Lauro Campos elogiou também o grande debate que se travou na Casa sobre o assunto, havendo espaço para argumentos de todos os matizes.
- Fiquei perplexo diante de senadores declarando que o cigarro não vicia e que deixar de fumar é fácil, mas foi democrático que todos tivessem tido espaço para defender seus pontos de vista - afirmou.
O senador pelo DF lembrou ter deixado de fumar em 1976, quando morava na Inglaterra.
- E sofri muito para fazê-lo: angústia, tonteira, tremor nas mãos e dificuldade de falar.

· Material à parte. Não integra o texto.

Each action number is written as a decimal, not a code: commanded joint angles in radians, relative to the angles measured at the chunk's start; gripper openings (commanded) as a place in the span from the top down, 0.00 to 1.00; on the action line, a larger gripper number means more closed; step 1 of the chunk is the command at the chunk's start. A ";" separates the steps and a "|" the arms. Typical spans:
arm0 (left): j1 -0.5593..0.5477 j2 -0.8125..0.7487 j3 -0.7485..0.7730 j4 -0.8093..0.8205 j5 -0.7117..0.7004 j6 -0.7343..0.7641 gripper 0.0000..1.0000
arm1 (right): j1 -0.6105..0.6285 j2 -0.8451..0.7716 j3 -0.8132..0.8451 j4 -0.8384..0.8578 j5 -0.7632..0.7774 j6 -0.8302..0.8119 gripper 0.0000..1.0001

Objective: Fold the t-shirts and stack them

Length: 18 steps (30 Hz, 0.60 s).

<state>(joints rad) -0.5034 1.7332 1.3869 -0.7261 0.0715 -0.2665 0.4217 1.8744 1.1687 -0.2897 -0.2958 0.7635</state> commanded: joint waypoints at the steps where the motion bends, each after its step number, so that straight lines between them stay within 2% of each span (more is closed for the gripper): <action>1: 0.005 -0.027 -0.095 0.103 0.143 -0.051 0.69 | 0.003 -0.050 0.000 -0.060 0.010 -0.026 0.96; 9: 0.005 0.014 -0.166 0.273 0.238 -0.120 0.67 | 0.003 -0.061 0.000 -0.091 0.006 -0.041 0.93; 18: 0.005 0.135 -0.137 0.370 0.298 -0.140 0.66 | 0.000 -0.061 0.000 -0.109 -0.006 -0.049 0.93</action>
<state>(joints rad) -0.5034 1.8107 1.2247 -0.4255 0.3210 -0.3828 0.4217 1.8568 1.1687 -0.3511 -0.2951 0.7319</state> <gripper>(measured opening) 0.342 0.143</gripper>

Fico satisfeito de ter conseguido êxito, porque os médicos dizem que já teria morrido há doze anos atrás, se tivesse continuado a fumar. O cigarro levou meu pai e 4 de seus irmãos à morte por enfizema e, provavelmente este teria sido meu destino - afirmou.
Os senadores Romero Jucá (PSDB-RR), Ademir Andrade (PSB-PA) e Carlos Wilson (PPS-PE), presentes à sessão, também disseram não fumar e Lauro Campos congratulou-se com eles por estarem participando de uma "sessão não-fumante".